Thousands of elderly people reliant on care at home are either ‘unable or unwilling’ to receive the COVID-19 vaccine, the chief executive of home care firm Cera has said.
The home care provider has revealed only one per cent of the 10,000 older people, his firm cares for in their own homes, has received the jab because they are either too frail to travel to vaccination settings or are too fearful of getting infected with the virus to make the journey.
‘Logistical and lifestyle challenges’
Cera’s chief executive Dr Ben Maruthappu has said 29 per cent of its home care workers have had the jab.
Dr Ben Maruthappu told The Guardian: “Whilst we were right to prioritise older people for vaccinations, we have totally overlooked the logistical and lifestyle challenges that many of them face in attending appointments.
“Our data points to a stark problem that needs to be addressed urgently. If those that are unable or unwilling to attend remote appointments aren’t vaccinated in their own homes, we’ll continue to see the virus spread among the most vulnerable and won’t be able to get the R rate down sufficiently.”
Earlier this month, Cera announced it is set to create 5,000 new jobs in 2021.
But the challenging vaccine rollout for people receiving care at home has led Cera’s boss to call for vaccine training for home care workers and for mobile units to deliver it to people receiving care at home.
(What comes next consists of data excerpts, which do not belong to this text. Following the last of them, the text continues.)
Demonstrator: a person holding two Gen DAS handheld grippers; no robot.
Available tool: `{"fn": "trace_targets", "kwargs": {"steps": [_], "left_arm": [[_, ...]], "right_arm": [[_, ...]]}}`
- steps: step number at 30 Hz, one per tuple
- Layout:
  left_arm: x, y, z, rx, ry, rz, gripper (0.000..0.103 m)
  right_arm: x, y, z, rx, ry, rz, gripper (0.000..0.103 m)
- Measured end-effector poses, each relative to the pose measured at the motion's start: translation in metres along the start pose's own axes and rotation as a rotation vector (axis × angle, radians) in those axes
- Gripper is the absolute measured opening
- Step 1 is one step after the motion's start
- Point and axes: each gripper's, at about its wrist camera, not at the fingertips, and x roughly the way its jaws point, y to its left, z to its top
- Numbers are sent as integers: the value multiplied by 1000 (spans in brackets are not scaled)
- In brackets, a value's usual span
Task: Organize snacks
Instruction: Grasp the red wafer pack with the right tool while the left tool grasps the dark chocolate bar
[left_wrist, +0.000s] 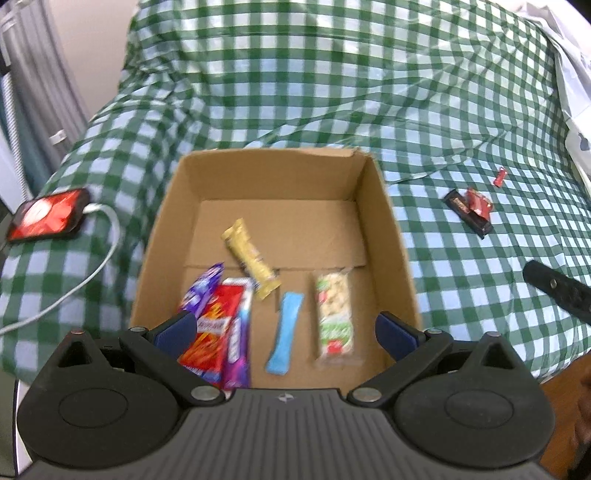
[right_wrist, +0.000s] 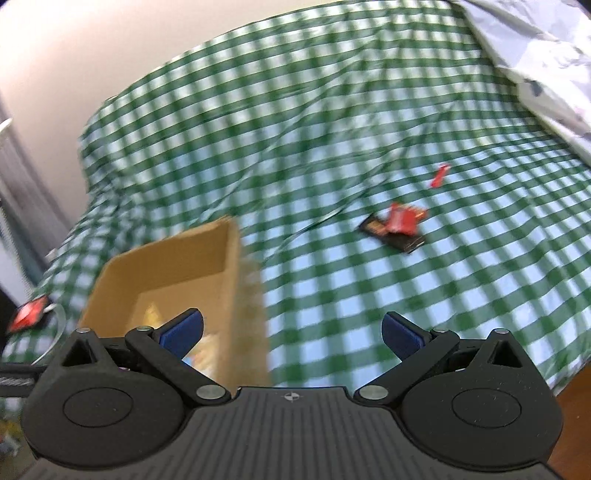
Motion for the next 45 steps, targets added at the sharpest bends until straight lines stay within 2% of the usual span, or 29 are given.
{"fn": "trace_targets", "kwargs": {"steps": [4,10,17,22,23,24,25,26,27,30,33,37,41,43,45], "left_arm": [[19,-23,21,17,14,-18,103],[51,-55,47,44,40,-32,103],[82,-85,71,72,57,-34,103],[101,-110,84,120,61,-28,103],[105,-115,87,126,64,-29,103],[109,-121,91,128,68,-37,103],[114,-128,95,126,73,-49,103],[117,-134,99,121,75,-62,103],[121,-141,104,115,75,-76,103],[133,-171,119,108,67,-119,103],[153,-209,135,111,45,-146,103],[205,-275,155,105,89,-221,103],[279,-327,165,94,186,-213,103],[312,-345,170,115,223,-212,103],[337,-355,172,133,267,-151,103]], "right_arm": [[34,-34,22,22,-34,-65,102],[112,-87,61,70,-71,-122,102],[233,-141,101,125,11,-181,102],[300,-170,108,189,70,-235,102],[309,-173,108,189,78,-230,100],[316,-176,106,178,85,-221,93],[321,-176,104,157,97,-216,81],[321,-175,101,119,86,-232,73],[317,-173,97,75,65,-226,49],[300,-182,87,33,75,-206,49],[264,-200,73,-9,26,-267,49],[219,-239,56,36,-28,-350,49],[204,-271,34,124,-16,-391,50],[199,-272,27,109,-44,-383,50],[199,-268,25,85,-47,-387,50]]}}
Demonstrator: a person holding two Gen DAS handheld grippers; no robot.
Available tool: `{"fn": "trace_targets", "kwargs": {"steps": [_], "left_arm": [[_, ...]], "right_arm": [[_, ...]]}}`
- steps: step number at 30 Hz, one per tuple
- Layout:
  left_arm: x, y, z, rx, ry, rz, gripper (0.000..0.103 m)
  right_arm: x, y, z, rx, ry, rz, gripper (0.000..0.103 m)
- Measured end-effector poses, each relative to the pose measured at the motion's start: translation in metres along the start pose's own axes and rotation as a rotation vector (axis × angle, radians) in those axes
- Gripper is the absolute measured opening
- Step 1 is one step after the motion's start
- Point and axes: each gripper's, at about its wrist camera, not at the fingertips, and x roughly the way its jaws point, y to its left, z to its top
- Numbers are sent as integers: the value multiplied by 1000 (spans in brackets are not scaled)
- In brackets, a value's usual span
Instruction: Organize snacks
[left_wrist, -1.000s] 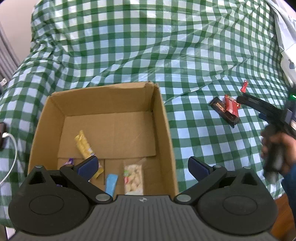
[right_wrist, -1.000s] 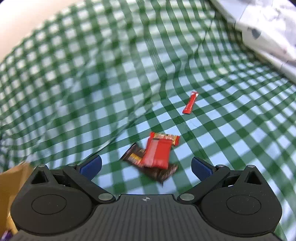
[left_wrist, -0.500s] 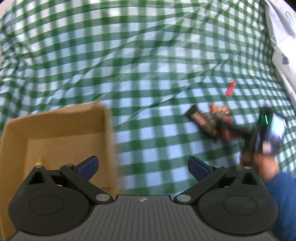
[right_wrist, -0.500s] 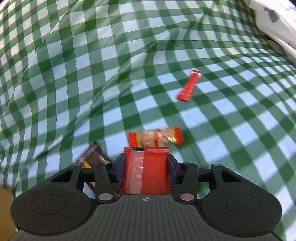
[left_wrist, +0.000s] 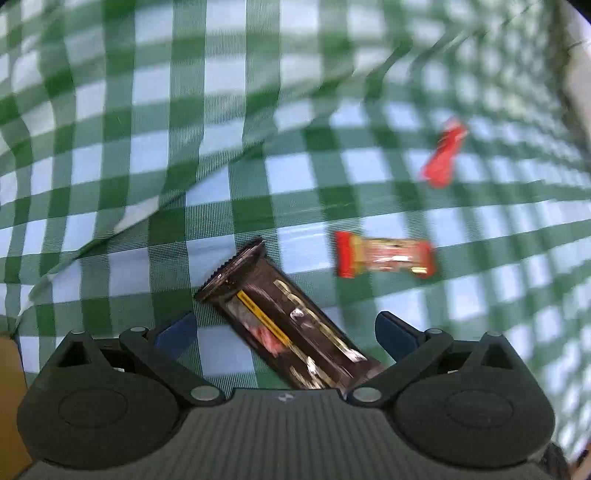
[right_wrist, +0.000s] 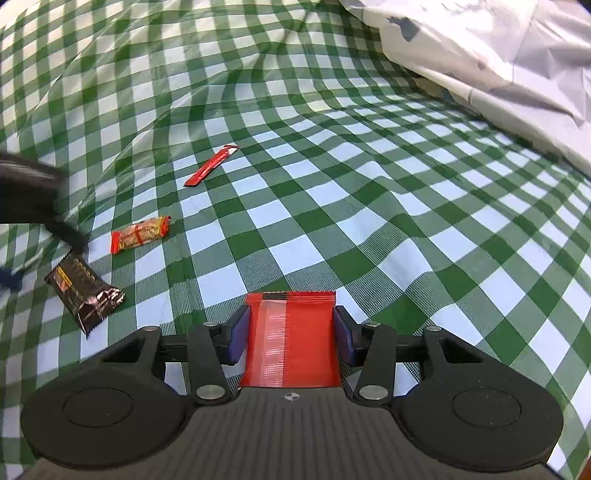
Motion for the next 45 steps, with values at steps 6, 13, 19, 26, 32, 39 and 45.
{"fn": "trace_targets", "kwargs": {"steps": [6,13,19,26,32,39,45], "left_arm": [[10,1,-9,37,-42,40,103],[-24,26,-24,-13,-27,8,43],[-100,48,-66,33,-109,-52,43],[-224,81,-150,111,-263,-140,43],[-301,143,-239,110,-330,-145,43],[-357,218,-333,31,-402,-42,43],[-380,273,-404,-46,-417,49,43]], "right_arm": [[-1,-4,-3,-7,-18,21,53],[-2,1,1,-27,9,2,47],[-47,7,15,44,5,61,46],[-149,39,11,34,-85,186,46],[-237,78,-14,-9,-99,334,46],[-322,124,-54,-110,-56,490,46],[-368,171,-94,-199,12,596,46]]}}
In a tweet posted on 25 January, Cera (@ceracare) stated: ‘We’re calling for in-home testing to help the #ForgottenMillion’.
Meanwhile, the government announced on 25 January that a ‘Community Champions’ system is being set up to provide advice on COVID-19 vaccination to boost take up amongst at risk groups such as older people and disabled people.
Over £23 million funding has been allocated to 60 councils and voluntary groups in England to deliver the scheme in a bid to tackle vaccine hesitation.
Secretary of State for Health and Social Care Matt Hancock said: “Throughout the pandemic, our priority has been to protect the most vulnerable.
“It is vital higher-risk groups are able to access the advice and information they need whether it’s about testing, accessing the NHS or the benefits of a lifesaving vaccine. I’m delighted to see further funding going to local areas to support their communities during this challenging time.”